For GNAT to have full Unicode identifiers you need a Unicode source. UTF-8 is a Latin-1 source for GNAT. You must recode it to UCS-2 in order to have П as a single character in there. This is how the compiler works. I do it differently in my Ada parser. I consider the source UTF-8 encoded. AFAIK other people do it by converting everything to Wide_Wide_String first, with the same effect. But GNAT does it this, may I say, strange way. Now, to work around the corners there is the -gnatW8 switch that recodes UTF-8 to UCS on the fly in the identifiers and literals and allows Unicode letters in the identifiers. The problem with this approach is that UTF-8 string literals are mutually incompatible with Wide literals and identifiers. --gnatW8 kills the first.
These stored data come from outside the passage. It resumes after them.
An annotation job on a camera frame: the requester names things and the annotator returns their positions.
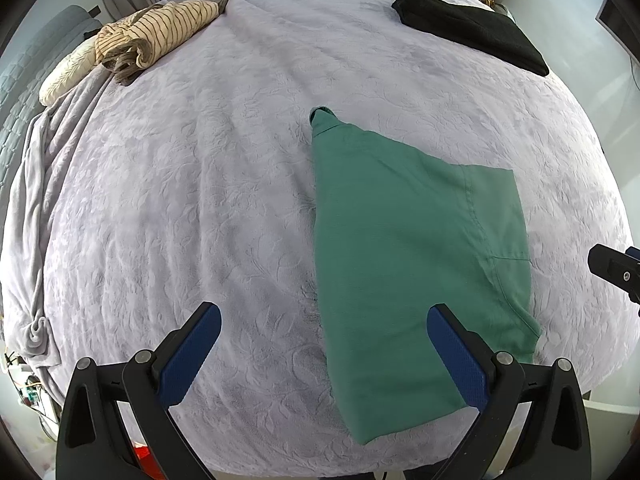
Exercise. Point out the black screen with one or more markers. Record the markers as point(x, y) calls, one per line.
point(622, 27)

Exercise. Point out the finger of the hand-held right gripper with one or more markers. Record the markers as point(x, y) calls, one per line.
point(612, 270)

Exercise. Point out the lavender embossed blanket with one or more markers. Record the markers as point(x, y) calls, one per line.
point(200, 185)

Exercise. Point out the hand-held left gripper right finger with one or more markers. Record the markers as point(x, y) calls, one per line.
point(457, 350)

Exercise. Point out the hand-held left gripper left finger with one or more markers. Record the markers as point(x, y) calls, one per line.
point(192, 347)

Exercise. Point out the grey quilted headboard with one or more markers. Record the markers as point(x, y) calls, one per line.
point(25, 90)

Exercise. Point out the black folded garment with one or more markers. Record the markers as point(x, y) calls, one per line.
point(475, 25)

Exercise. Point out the green work jacket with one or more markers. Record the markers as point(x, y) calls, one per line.
point(400, 260)

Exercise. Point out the red object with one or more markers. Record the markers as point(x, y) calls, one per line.
point(144, 462)

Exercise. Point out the striped beige garment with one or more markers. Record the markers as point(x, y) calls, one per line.
point(155, 27)

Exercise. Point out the white power strip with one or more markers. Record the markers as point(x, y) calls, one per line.
point(27, 390)

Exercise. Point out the cream quilted pillow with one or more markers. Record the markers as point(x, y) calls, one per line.
point(62, 77)
Without it you are restrained to ASCII-7 identifiers and no Wide literals. Which causes a total confusion among the users.

You cannot have both
   S1 : String := "ü";  -- No -gnatW8
   S2 : Wide_String := "ü"; -- With -gnatW8
P.S. I am not at AdaCore. Maybe

They really should fix this, but thank you for the suggestion. I’ll be trying it to see how it works in the event I actually have to deal with Unicode code. I got a PM with another interesting suggestion I plan on trying out as well that might be more to your liking and cleaner, but I haveto see whether or not there is a runtime cost.

Hardly. To the contrary, pointing to the document and where in the document something is covered is quite polite. Your name to me looks eastern-european or even north-east-asian. But I have learned over time not to treat people based solely on that. I do know, however, if it is the case, those languages tend to handle tone very differently.

JC001 · December 22, 2025, 10:00am

What you are trying to do is unreasonable. UTF-8 is a sequence of bytes, not a string. If you want to define a sequence of bytes, you can easily do that, but not as a string literal. If you want a string literal, then you have to use a string type with components of an appropriate character type.

The ARM defines Ada source as Unicode. So something like

Ada.TEXT_IO.put_line("こんにちは");

should always be invalid and rejected by all compilers, regardless of what compiler options you use. That GNAT has options that allow this to compile is technically a compiler error (though I don’t know how you could have a compiler that optionally accepts Latin-1 source that could detect it).

If you want to persist in writing invalid Ada and relying on a compiler error to compile it, then you’ll have to become very familiar with the compiler’s options.

dmitry-kazakov · December 22, 2025, 10:41am

Why?

Yes, but that does not tell anything about encoding that source.

If the source is UTF-8 then this applies:

4.2 (10/5)
“The evaluation of a string_literal that is a primary and has an expected type that is a string type, yields an array value containing the value of each character of the sequence of characters of the string_literal, as defined in [2.6]”

therefore

S : String := "ü";

should produce a Latin-1 encoded string of length 1 containing ü. Again, if the source were UTF-8.

But GNAT considers the source Latin-1 and thus each octet of UTF-8 encoded ü becomes an independent “graphic character” and the length of S is 2.

Actually you need a switch to make this illegal! Without that you can have any 8-bit Character in string, The interpretation of Character depends on the environment. And environment is UTF-8 unless you configure it otherwise.